- [What you have to do]: Copy the lines below verbatim. Begin with the first and end with the line containing "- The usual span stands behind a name".

(Source data)
== Segment start ==

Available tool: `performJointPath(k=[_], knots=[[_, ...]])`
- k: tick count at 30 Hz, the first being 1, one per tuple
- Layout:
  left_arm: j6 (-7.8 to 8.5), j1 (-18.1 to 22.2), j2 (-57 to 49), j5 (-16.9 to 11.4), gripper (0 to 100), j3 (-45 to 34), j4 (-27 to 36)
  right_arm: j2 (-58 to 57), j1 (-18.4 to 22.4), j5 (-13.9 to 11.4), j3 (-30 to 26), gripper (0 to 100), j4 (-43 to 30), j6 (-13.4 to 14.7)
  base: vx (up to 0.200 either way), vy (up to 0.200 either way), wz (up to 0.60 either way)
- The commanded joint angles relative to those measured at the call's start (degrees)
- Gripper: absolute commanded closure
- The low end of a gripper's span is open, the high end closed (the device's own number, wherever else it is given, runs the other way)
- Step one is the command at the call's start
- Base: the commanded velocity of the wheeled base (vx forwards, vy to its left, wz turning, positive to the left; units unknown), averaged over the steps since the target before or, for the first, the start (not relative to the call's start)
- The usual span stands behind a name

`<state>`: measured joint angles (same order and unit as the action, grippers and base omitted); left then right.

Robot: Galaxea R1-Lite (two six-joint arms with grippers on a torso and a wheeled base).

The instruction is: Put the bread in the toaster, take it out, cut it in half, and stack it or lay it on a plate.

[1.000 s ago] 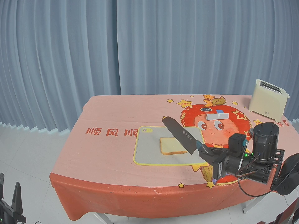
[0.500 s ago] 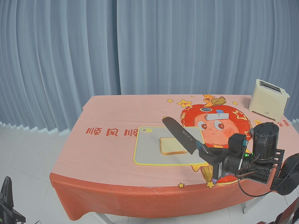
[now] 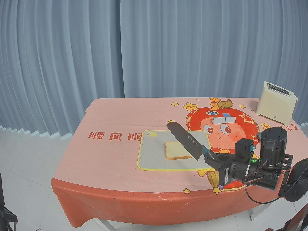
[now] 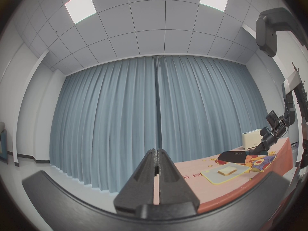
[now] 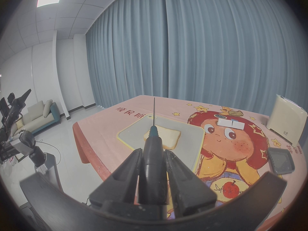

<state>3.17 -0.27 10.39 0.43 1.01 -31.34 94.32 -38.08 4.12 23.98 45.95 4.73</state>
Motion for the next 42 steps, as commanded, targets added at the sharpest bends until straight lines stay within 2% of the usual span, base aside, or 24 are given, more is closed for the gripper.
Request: performJointPath(k=[1, 15, 25, 29, 30, 32, 33, 35, 39, 41, 42], knots=[[-0.01, 0.1, 12.3, -0.8, 100, -1.0, -8.2, 0.1, -0.1, 0.0, -0.1, 100, 0.0, -0.1, 0.0, 0.0, 0.0], [0.08, 0.3, 26.5, -2.5, 100, -1.0, -20.2, 0.3, -0.1, 0.1, -0.1, 100, 0.0, -0.1, 0.0, 0.0, 0.0], [0.35, -0.1, 38.4, -5.4, 100, -0.9, -27.7, 0.4, -0.1, 0.2, -0.2, 100, 0.0, -0.1, 0.0, 0.0, 0.0], [0.96, -0.3, 41.6, -6.9, 100, 0.1, -28.6, 0.3, -0.1, 0.2, -0.3, 100, 0.0, -0.1, 0.0, 0.0, 0.0], [1.66, -0.4, 43.1, -8.3, 100, 1.4, -28.4, 0.3, -0.2, 0.2, -0.6, 100, 0.0, -0.1, 0.0, 0.0, 0.0], [1.93, -0.4, 44.3, -9.9, 100, 2.3, -28.3, 0.3, -0.2, 0.2, -0.6, 100, 0.0, -0.2, 0.0, 0.0, 0.0], [2.02, -0.9, 45.9, -11.8, 100, 3.3, -28.2, 0.3, -0.2, 0.2, -0.6, 100, 0.0, -0.2, 0.0, 0.0, 0.0], [2.28, -2.0, 47.7, -12.9, 100, 4.3, -28.2, 0.4, -0.2, 0.3, -0.5, 100, 0.0, -0.2, 0.0, 0.0, 0.0], [1.93, -5.1, 49.1, -13.5, 100, 7.2, -28.0, 0.6, -0.2, 0.4, -0.5, 100, 0.0, -0.2, 0.0, 0.0, 0.0], [1.93, -5.1, 49.1, -13.5, 100, 7.2, -28.0, 0.6, -0.2, 0.4, -0.5, 100, 0.0, -0.2, 0.0, 0.0, 0.0], [1.75, -7.5, 50.7, -13.8, 100, 10.7, -27.5, 0.4, -0.3, 0.6, -0.4, 100, 0.0, -0.2, 0.0, 0.0, 0.0]])
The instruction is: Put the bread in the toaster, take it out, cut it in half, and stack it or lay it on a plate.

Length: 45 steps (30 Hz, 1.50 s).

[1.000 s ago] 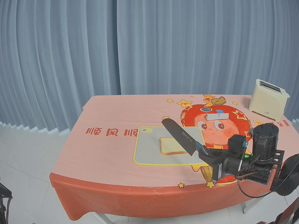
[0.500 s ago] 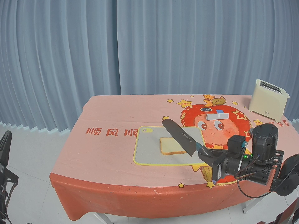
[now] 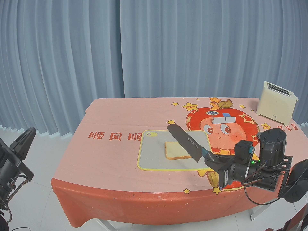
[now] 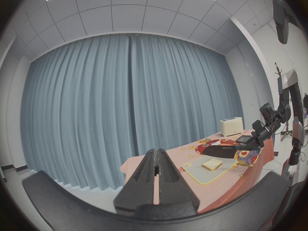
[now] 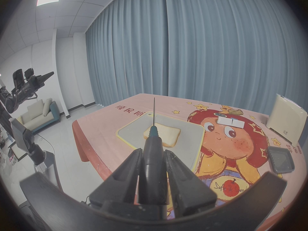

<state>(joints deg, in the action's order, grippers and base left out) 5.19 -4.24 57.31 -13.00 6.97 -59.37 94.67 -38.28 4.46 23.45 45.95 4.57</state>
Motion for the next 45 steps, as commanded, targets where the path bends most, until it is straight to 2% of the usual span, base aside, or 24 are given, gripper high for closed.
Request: performJointPath(k=[1, 4, 8, 10, 14, 15, 16, 17, 19, 22, 25, 28, 29, 31, 33, 37, 39, 45], knots=[[-0.36, -5.3, 5.4, -0.3, 100, 6.8, 0.7, 0.0, 0.0, 0.7, 0.1, 100, 0.0, 0.0, 0.0, 0.0, 0.0], [-0.53, -8.0, 7.1, -0.1, 100, 10.2, 1.0, -0.2, 0.0, 1.2, 0.1, 100, 0.0, 0.0, 0.0, 0.0, 0.0], [-0.53, -8.6, 9.7, -0.2, 100, 12.4, 1.5, -0.1, 0.0, 1.2, 0.1, 100, 0.0, 0.0, 0.0, 0.0, 0.0], [-0.18, -10.1, 14.6, -0.2, 100, 14.3, 1.8, 0.2, 0.0, 1.2, -0.1, 100, 0.0, 0.0, 0.0, 0.0, 0.0], [-0.53, -16.0, 19.9, 0.2, 100, 18.1, 2.0, 0.1, 0.0, 1.5, 0.1, 100, 0.0, 0.0, 0.0, 0.0, 0.0], [-0.97, -17.3, 20.9, 0.2, 100, 19.6, 2.2, 0.1, 0.0, 1.8, 0.2, 100, 0.0, 0.0, 0.0, 0.0, 0.0], [-2.38, -19.2, 22.7, 0.3, 100, 22.0, 2.1, 0.1, 0.0, 2.0, 0.2, 100, 0.0, -0.1, 0.0, 0.0, 0.0], [-2.38, -19.2, 22.7, 0.3, 100, 22.0, 2.1, 0.1, 0.0, 2.0, 0.2, 100, 0.0, -0.1, 0.0, 0.0, 0.0], [-5.28, -21.6, 27.6, 0.7, 100, 26.2, 2.1, 0.2, -0.2, 2.1, 0.0, 100, 0.0, -0.4, 0.0, 0.0, 0.0], [-5.02, -22.1, 31.1, 1.0, 100, 28.1, 2.0, 0.2, -0.7, 2.9, -0.1, 100, 0.0, -1.0, 0.0, 0.0, 0.0], [-4.84, -24.8, 33.8, 1.5, 100, 30.3, 2.2, 0.2, -1.2, 4.1, -0.1, 100, 0.0, -1.1, 0.0, 0.0, 0.0], [-5.11, -27.0, 34.4, 3.3, 100, 32.2, 3.5, 0.3, -1.4, 4.2, -0.1, 100, 0.0, -1.1, 0.0, 0.0, 0.0], [-5.11, -29.0, 34.5, 6.9, 100, 34.2, 6.9, 0.3, -1.9, 4.4, -0.1, 100, 0.0, -1.1, 0.0, 0.0, 0.0], [-5.11, -31.0, 35.6, 10.5, 100, 36.3, 10.8, 0.3, -2.4, 5.0, -0.1, 100, 0.0, -1.1, 0.0, 0.0, 0.0], [-5.19, -32.1, 35.9, 12.1, 100, 37.2, 12.4, 0.4, -2.6, 5.3, 0.0, 100, 0.0, -1.1, 0.0, 0.0, 0.0], [-5.28, -33.5, 36.0, 11.9, 100, 38.2, 12.7, 0.4, -2.6, 5.4, 0.1, 100, 0.0, -1.1, 0.0, 0.0, 0.0], [-4.84, -34.5, 37.2, 11.9, 100, 40.2, 13.3, 0.6, -2.6, 5.4, 0.1, 100, 0.0, -1.1, 0.0, 0.0, 0.0], [-3.79, -34.3, 41.7, 11.9, 100, 43.4, 13.8, 1.0, -3.6, 6.2, 0.2, 100, 0.0, -1.0, 0.0, 0.0, 0.0]])
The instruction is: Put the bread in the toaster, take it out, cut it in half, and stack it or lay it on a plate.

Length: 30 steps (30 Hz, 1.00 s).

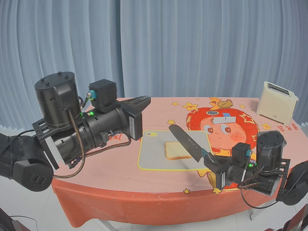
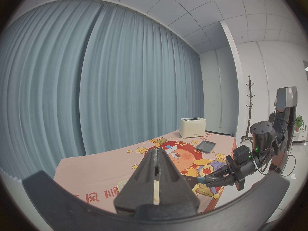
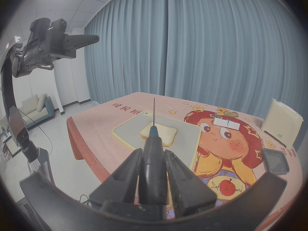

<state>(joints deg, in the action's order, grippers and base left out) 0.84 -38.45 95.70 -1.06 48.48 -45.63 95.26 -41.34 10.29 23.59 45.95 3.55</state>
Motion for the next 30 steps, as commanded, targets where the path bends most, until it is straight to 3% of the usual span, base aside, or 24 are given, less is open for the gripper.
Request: performJointPath(k=[1, 7, 13, 17, 21, 26, 30], knots=[[0.65, 0.0, 5.0, 0.0, 100, 2.1, -0.2, 0.4, -0.5, 0.6, 0.1, 100, 0.0, 0.1, 0.0, 0.0, 0.0], [1.27, -0.1, 10.1, -1.0, 100, -0.2, -1.2, 1.4, -1.1, 0.7, 0.3, 100, 0.0, 0.4, 0.0, 0.0, 0.0], [1.53, 0.5, 13.5, -5.1, 100, -0.5, -7.5, 3.2, -1.6, 0.7, 0.2, 100, 0.4, 0.7, 0.0, 0.0, 0.0], [1.27, 1.7, 13.6, -7.8, 100, 0.3, -7.9, 3.3, -1.7, 0.7, 0.4, 100, 0.3, 0.8, 0.0, 0.0, 0.0], [0.83, 1.6, 18.3, -8.2, 100, 3.7, -9.0, 3.1, -1.3, 0.7, 0.5, 100, 0.3, 0.8, 0.0, 0.0, 0.0], [0.13, 1.4, 24.6, -8.0, 100, 7.8, -16.9, 2.7, -1.1, 0.8, 1.1, 100, 0.1, 0.8, 0.0, 0.0, 0.0], [0.21, 0.2, 25.8, -8.2, 100, 7.7, -17.0, 2.7, -1.1, 0.9, 1.1, 100, 0.1, 0.7, 0.0, 0.0, 0.0]])
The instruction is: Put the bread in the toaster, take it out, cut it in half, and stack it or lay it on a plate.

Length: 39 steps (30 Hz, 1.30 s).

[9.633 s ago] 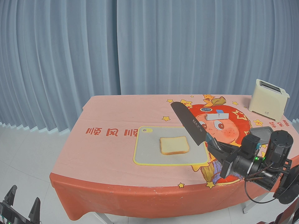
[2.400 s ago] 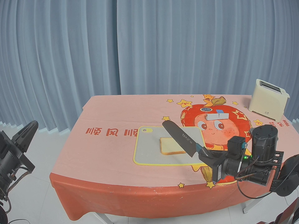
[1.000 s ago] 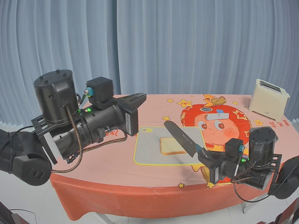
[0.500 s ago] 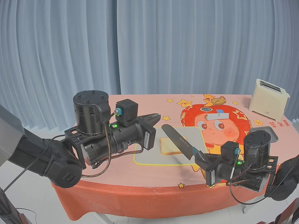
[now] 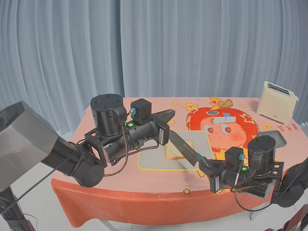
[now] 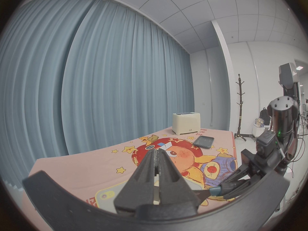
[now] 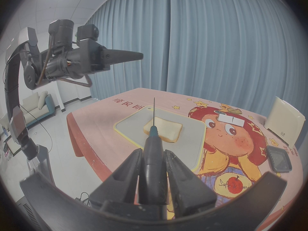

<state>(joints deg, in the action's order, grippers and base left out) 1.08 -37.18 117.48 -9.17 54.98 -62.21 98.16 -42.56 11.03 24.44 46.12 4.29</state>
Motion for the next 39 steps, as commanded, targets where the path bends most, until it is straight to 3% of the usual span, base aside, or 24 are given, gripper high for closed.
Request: performJointPath(k=[1, 4, 8, 15, 19, 39], knots=[[-0.03, -1.1, 4.0, -0.1, 100, 1.3, -0.5, -0.3, 0.2, 0.1, 0.3, 100, -0.1, -0.1, 0.0, 0.0, 0.0], [0.67, -1.4, 4.0, -0.5, 100, 3.3, 1.0, -0.3, 0.7, 0.1, 0.4, 100, -0.1, -0.1, 0.0, 0.0, 0.0], [1.55, -0.7, 3.3, -1.2, 100, 7.4, 7.9, 0.1, 0.9, 0.0, 0.4, 100, 0.0, 0.0, 0.0, 0.0, 0.0], [1.29, 1.5, 4.1, -1.4, 100, 6.6, 4.4, 0.6, 0.8, 0.2, 1.3, 100, -0.2, 1.2, 0.0, 0.0, 0.0], [0.85, 1.4, 4.9, -1.5, 100, 8.0, 3.8, 1.9, 0.3, 3.1, 2.5, 100, -0.1, 2.7, 0.0, 0.0, 0.0], [1.11, 1.6, 10.3, -2.4, 100, 9.4, 3.5, 4.1, -1.2, 3.3, 2.8, 100, 0.1, 3.0, 0.0, 0.0, 0.0]])
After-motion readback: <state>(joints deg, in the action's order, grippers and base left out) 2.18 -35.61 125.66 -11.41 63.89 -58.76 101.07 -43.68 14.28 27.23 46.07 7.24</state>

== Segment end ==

- [Solution for this task]:
Available tool: `performJointPath(k=[_], knots=[[_, ...]])`
- k: tick count at 30 Hz, the first being 1, one per tuple
- Layout:
  left_arm: j6 (-7.8 to 8.5), j1 (-18.1 to 22.2), j2 (-57 to 49), j5 (-16.9 to 11.4), gripper (0 to 100), j3 (-45 to 34), j4 (-27 to 36)
  right_arm: j2 (-58 to 57), j1 (-18.4 to 22.4), j5 (-13.9 to 11.4), j3 (-30 to 26), gripper (0 to 100), j4 (-43 to 30), j6 (-13.4 to 14.7)
  base: vx (up to 0.200 either way), vy (up to 0.200 either way), wz (up to 0.60 either way)
- The commanded joint angles relative to those measured at the call's start (degrees)
- Gripper: absolute commanded closure
- The low end of a gripper's span is open, the high end closed (the device's own number, wherever else it is given, runs the other way)
- Step one is the command at the call's start
- Base: the commanded velocity of the wheeled base (vx forwards, vy to its left, wz turning, positive to the left; units unknown), averaged over the steps since the target before or, for the first, the start (not relative to the call's start)
- The usual span stands behind a name

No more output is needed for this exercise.